Exercise aim: Transcribe the lines below verbatim, skipping the images.

START Data extract

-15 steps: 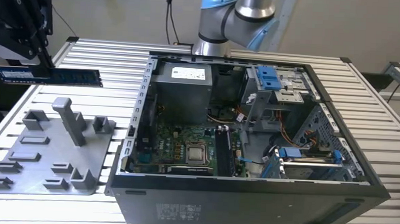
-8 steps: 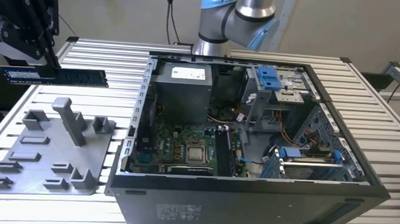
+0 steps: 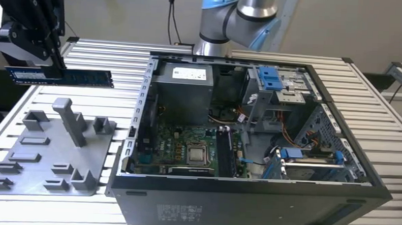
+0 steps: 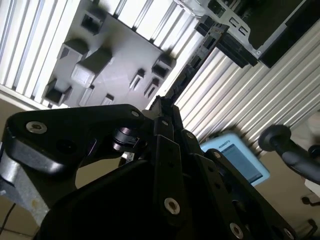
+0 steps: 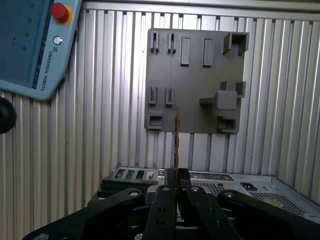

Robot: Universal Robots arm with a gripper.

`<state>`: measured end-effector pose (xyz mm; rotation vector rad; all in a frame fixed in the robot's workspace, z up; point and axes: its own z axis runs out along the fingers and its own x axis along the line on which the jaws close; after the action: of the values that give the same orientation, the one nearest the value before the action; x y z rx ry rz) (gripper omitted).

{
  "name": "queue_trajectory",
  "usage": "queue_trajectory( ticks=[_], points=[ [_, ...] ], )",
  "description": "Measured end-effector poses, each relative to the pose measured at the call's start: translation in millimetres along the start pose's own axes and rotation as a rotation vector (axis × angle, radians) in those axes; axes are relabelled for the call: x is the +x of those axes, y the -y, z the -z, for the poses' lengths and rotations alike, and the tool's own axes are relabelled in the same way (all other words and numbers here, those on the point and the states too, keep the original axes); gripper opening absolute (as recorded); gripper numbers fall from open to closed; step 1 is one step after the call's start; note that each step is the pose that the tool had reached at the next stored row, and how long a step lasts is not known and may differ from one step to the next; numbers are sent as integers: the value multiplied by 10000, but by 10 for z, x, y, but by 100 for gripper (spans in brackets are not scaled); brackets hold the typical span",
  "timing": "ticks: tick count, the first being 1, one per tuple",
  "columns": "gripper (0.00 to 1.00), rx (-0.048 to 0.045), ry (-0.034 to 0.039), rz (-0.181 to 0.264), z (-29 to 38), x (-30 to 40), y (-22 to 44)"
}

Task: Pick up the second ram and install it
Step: 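Pick up the second ram and move it above second insertion slot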

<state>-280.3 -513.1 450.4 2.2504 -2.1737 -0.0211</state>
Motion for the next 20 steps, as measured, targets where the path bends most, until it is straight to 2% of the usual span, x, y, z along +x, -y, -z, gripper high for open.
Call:
queue_trajectory(
  ticks=[20],
  points=[
    [14,0,0,0,3,5,138]
  ],
)
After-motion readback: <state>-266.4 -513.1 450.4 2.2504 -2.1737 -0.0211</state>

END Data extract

Response to this exercise:
-15 steps: 
-8 steps: 
+0 steps: 
+0 steps: 
+0 steps: 

Robot: Universal Robots arm with a gripper.

`<state>`: measured end-effector pose (xyz mm; rotation vector rad; all in a frame fixed in the robot's workspace, z up; point and axes: its own z axis runs out along the fingers and its own x axis along the line on which the jaws close; after the action: of the values that give the same orientation, the one nearest the value before the action; x y z rx ry rz) (gripper omitted).

{
  "name": "queue_trajectory",
  "usage": "queue_trajectory( ticks=[_], points=[ [_, ...] ], )",
  "description": "Measured end-effector poses, each relative to the pose measured at the call's start: translation in millimetres along the start pose's own axes and rotation as a rotation vector (axis × angle, radians) in those axes; axes are relabelled for the call: x is the +x of those axes, y the -y, z the -z, for the poses' lengths and rotations alike, and the tool's own axes are relabelled in the same way (all other words and numbers here, those on the point and the states too, keep the original axes); gripper opening absolute (as recorded); gripper numbers fall from open to closed; step 1 is one step after the call's start; note that each step is the pose that the tool had reached at the next stored row, and how long a step lasts is not known and may differ from one step to the next; numbers are sent as integers: the value multiplied by 10000, but by 10 for z, x, y, but by 100 for gripper (spans in brackets are not scaled); brackets hold the typical span",
  "timing": "ticks: tick count, the first being 1, one per tuple",
  "columns": "gripper (0.00 to 1.00), rx (-0.048 to 0.045), ry (-0.034 to 0.039), rz (-0.181 to 0.264), z (-29 to 38), x (-30 to 40), y (-22 to 44)"
}

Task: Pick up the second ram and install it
Step: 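Pick up the second ram and move it above second insertion slot
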
<state>-280.3 -513.1 450.4 2.2504 -2.1737 -0.0211</state>
Motion for the next 20 steps, as measured, targets where the path bends most, until it is straight to 2% of the usual span, x, y, z along +x, -y, -z, gripper high for open.
Call:
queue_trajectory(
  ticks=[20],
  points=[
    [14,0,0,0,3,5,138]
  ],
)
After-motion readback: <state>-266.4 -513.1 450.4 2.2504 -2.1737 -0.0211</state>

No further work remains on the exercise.